THE TASK:
From the line with "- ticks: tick" through the line with "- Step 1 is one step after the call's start", inclusive, return each line of the data below exactly and leave the rest out.

LISTED ENTRIES:
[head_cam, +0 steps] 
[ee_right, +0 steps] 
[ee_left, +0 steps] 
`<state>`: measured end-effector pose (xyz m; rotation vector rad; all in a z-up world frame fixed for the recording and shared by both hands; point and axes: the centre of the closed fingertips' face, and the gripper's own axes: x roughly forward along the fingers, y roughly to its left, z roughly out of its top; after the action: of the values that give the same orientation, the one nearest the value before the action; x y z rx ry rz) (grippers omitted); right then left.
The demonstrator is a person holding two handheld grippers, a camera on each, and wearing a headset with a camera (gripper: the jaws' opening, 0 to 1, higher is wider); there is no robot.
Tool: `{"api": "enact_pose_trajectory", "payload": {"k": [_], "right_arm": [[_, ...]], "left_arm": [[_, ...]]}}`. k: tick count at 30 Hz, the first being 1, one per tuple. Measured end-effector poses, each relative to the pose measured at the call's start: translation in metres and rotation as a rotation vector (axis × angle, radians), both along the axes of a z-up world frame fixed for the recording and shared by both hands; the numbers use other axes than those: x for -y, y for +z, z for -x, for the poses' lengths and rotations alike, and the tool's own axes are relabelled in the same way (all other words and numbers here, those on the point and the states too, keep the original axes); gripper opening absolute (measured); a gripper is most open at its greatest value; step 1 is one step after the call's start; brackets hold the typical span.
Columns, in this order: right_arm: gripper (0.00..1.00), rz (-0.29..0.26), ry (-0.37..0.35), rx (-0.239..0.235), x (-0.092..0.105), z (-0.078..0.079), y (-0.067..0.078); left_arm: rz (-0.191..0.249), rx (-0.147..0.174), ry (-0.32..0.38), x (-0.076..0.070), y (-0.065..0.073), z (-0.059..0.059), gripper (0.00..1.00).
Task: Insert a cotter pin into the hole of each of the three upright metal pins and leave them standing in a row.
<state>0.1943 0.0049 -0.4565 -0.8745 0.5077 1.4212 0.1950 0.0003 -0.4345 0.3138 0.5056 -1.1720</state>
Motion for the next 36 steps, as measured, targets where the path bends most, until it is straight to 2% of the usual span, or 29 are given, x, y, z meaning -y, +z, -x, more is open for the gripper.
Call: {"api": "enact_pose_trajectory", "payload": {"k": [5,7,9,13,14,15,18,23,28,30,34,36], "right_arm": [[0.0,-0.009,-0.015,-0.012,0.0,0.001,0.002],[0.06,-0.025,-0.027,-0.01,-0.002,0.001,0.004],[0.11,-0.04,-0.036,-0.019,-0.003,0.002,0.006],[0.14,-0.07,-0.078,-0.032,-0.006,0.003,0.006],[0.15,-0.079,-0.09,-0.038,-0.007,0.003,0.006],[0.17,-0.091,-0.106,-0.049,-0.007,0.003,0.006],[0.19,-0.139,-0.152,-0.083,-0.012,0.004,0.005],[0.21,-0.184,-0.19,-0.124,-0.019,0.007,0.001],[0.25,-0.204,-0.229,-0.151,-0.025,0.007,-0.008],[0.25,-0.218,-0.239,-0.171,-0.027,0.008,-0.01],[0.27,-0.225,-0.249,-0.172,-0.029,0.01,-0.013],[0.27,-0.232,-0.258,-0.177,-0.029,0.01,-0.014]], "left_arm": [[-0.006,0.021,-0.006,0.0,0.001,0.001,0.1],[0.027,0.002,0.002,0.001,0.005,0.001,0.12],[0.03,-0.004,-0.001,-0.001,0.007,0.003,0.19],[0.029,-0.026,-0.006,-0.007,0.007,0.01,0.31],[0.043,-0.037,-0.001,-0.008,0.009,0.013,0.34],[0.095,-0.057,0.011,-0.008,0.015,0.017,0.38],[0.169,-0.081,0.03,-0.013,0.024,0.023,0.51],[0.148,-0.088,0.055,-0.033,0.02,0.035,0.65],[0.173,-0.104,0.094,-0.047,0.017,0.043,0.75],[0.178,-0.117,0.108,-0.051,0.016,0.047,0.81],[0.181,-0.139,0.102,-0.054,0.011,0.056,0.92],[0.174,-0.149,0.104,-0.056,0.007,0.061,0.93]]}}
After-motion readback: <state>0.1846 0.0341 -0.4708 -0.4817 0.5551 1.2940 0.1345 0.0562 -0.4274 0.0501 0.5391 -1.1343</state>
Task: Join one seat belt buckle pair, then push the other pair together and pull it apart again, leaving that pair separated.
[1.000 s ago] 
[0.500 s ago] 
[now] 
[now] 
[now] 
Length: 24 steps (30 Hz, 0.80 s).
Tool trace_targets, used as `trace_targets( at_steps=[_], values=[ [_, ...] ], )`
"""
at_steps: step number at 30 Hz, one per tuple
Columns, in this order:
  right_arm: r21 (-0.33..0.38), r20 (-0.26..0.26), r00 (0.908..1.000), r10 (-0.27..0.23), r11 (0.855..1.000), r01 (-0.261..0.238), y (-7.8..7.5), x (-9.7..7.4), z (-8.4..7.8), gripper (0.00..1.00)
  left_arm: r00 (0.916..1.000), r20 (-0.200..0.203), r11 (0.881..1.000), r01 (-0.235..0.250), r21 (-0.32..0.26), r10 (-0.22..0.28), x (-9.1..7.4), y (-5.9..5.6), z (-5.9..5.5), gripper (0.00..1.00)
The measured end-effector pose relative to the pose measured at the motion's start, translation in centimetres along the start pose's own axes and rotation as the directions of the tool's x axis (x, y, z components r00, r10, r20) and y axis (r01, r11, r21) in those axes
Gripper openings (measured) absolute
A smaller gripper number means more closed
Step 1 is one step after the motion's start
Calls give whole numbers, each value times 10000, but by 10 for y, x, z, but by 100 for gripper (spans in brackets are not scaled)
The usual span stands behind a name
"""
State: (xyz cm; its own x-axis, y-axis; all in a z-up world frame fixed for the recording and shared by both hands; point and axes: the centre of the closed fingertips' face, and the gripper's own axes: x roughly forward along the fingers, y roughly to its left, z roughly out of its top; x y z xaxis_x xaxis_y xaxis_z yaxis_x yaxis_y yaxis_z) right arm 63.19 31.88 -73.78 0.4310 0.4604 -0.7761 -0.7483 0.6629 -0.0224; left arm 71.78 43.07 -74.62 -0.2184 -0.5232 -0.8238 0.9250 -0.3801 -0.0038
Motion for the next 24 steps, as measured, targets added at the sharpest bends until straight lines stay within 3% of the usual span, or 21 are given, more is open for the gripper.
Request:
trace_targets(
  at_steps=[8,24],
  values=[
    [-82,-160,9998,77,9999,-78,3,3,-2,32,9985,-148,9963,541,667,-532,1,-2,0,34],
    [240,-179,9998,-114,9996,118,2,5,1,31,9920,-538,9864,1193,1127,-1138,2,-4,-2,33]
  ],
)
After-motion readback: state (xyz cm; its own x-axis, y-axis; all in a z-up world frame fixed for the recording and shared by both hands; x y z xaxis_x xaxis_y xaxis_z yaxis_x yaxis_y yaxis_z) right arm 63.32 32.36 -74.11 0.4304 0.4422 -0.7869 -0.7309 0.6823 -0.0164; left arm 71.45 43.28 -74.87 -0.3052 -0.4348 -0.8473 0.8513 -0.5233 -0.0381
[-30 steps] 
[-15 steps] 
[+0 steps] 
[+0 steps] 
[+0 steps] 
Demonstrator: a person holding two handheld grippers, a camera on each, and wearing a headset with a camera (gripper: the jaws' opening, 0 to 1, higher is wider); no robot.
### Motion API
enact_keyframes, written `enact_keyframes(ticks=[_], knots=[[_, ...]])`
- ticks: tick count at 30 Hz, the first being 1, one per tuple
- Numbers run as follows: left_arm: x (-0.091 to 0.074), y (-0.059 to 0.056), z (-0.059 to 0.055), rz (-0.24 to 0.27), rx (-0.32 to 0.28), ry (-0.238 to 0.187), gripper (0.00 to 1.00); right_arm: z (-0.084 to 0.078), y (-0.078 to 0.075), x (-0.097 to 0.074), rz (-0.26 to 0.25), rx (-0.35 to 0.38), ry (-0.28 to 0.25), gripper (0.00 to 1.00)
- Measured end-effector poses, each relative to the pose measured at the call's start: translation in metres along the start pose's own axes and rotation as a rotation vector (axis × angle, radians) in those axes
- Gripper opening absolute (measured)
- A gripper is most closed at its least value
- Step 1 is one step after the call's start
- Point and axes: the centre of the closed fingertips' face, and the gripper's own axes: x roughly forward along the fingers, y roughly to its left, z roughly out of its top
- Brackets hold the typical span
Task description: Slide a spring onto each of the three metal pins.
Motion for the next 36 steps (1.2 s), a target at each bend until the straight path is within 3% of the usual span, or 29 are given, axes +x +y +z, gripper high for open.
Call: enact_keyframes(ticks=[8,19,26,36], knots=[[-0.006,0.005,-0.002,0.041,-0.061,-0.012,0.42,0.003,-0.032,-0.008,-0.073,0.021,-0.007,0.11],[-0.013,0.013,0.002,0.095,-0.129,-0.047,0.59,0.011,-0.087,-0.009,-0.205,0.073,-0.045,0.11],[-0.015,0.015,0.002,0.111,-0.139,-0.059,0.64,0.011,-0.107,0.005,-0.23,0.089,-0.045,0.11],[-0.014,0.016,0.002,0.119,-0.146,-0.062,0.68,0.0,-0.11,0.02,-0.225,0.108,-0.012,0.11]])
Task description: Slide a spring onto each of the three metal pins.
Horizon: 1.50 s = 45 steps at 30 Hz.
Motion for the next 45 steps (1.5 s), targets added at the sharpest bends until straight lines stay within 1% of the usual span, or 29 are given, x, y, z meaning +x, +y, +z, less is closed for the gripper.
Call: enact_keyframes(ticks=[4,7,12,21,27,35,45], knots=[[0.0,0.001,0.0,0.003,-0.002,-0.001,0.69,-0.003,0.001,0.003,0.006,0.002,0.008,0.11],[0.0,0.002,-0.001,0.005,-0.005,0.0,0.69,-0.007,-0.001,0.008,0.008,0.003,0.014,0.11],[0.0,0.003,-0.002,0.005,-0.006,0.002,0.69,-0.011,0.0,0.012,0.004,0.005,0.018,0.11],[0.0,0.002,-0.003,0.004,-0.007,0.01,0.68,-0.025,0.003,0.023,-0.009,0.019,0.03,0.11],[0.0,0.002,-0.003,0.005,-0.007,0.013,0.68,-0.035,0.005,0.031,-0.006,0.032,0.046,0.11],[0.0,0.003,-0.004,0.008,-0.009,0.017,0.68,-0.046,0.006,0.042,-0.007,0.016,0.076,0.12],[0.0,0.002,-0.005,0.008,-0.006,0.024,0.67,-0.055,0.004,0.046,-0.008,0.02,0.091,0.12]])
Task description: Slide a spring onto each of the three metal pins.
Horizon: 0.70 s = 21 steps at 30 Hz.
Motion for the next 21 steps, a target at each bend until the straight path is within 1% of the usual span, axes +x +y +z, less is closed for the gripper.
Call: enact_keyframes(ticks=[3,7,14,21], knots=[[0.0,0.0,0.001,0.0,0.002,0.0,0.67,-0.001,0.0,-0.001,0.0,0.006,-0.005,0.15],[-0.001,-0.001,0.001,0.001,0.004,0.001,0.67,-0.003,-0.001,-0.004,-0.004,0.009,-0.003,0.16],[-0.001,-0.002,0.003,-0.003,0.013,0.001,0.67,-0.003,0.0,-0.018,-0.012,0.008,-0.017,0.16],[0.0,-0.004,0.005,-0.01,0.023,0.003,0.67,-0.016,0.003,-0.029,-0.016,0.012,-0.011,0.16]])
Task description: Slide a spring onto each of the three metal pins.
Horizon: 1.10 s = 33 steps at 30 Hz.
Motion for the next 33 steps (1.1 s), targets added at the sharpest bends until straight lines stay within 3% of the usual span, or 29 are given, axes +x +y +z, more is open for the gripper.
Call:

OUTPUT OF THE EXERCISE:
- ticks: tick count at 30 Hz, the first being 1, one per tuple
- Numbers run as follows: left_arm: x (-0.091 to 0.074), y (-0.059 to 0.056), z (-0.059 to 0.055), rz (-0.24 to 0.27), rx (-0.32 to 0.28), ry (-0.238 to 0.187), gripper (0.00 to 1.00); right_arm: z (-0.084 to 0.078), y (-0.078 to 0.075), x (-0.097 to 0.074), rz (-0.26 to 0.25), rx (-0.35 to 0.38), ry (-0.28 to 0.25), gripper (0.00 to 1.00)
- Measured end-effector poses, each relative to the pose measured at the call's start: translation in metres along the start pose's own axes and rotation as a rotation vector (axis × angle, radians) in those axes
- Gripper opening absolute (measured)
- A gripper is most closed at its least value
- Step 1 is one step after the call's start

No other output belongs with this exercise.